◆ Your instructions
Repeat word for word every line from the one holding "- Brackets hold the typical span" to the end of the material below.

<<<<

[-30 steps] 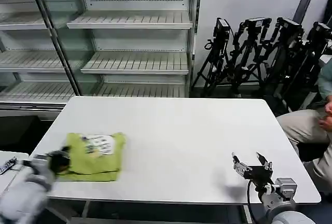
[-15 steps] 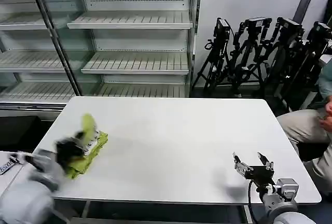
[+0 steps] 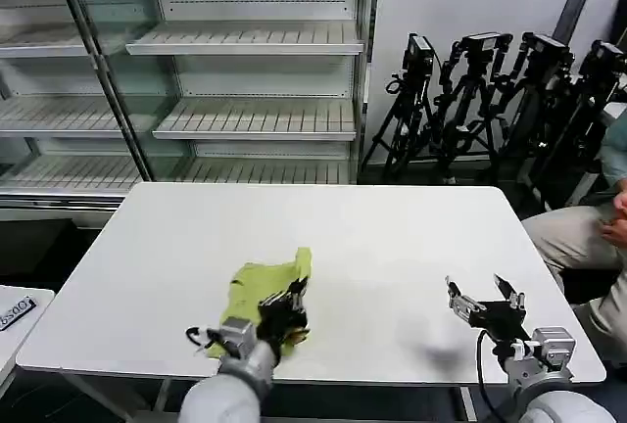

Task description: Fold and organize the clothes.

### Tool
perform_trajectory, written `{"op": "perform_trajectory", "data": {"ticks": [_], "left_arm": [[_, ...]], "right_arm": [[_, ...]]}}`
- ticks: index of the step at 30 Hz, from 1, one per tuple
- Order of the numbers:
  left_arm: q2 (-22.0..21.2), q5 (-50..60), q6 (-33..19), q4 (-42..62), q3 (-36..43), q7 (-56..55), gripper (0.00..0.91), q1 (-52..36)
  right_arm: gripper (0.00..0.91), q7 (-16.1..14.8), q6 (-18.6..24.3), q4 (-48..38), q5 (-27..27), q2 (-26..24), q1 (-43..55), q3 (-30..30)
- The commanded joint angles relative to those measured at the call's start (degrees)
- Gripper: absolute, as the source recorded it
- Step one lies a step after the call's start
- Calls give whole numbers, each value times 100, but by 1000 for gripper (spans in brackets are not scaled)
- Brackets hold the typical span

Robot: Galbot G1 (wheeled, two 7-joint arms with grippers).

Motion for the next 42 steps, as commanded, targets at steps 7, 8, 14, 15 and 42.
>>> {"op": "perform_trajectory", "data": {"ticks": [7,8,14,15,42], "left_arm": [[-777,-879,-15,408,518,-641,907,-1043],[-725,-880,-16,320,514,-548,907,-1041],[-434,-803,-266,295,-42,-116,907,-1350],[-269,-478,-371,360,-263,119,907,-1356],[596,2022,-2627,1813,-2814,3166,907,-332]], "right_arm": [[907,-103,-57,-85,95,-113,391,149],[907,-134,-57,-100,96,-99,416,152],[907,-223,64,-303,-16,-65,668,96],[907,-260,97,-350,-61,-66,702,82],[907,-443,1362,-1366,-1593,201,1520,-1025]]}}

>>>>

◆ Written solution
- Brackets hold the typical span

Robot: Galbot G1 (wheeled, two 7-joint arms with grippers).

Motion for the next 42 steps, as commanded, targets at steps 7, 8, 14, 15 and 42.
>>> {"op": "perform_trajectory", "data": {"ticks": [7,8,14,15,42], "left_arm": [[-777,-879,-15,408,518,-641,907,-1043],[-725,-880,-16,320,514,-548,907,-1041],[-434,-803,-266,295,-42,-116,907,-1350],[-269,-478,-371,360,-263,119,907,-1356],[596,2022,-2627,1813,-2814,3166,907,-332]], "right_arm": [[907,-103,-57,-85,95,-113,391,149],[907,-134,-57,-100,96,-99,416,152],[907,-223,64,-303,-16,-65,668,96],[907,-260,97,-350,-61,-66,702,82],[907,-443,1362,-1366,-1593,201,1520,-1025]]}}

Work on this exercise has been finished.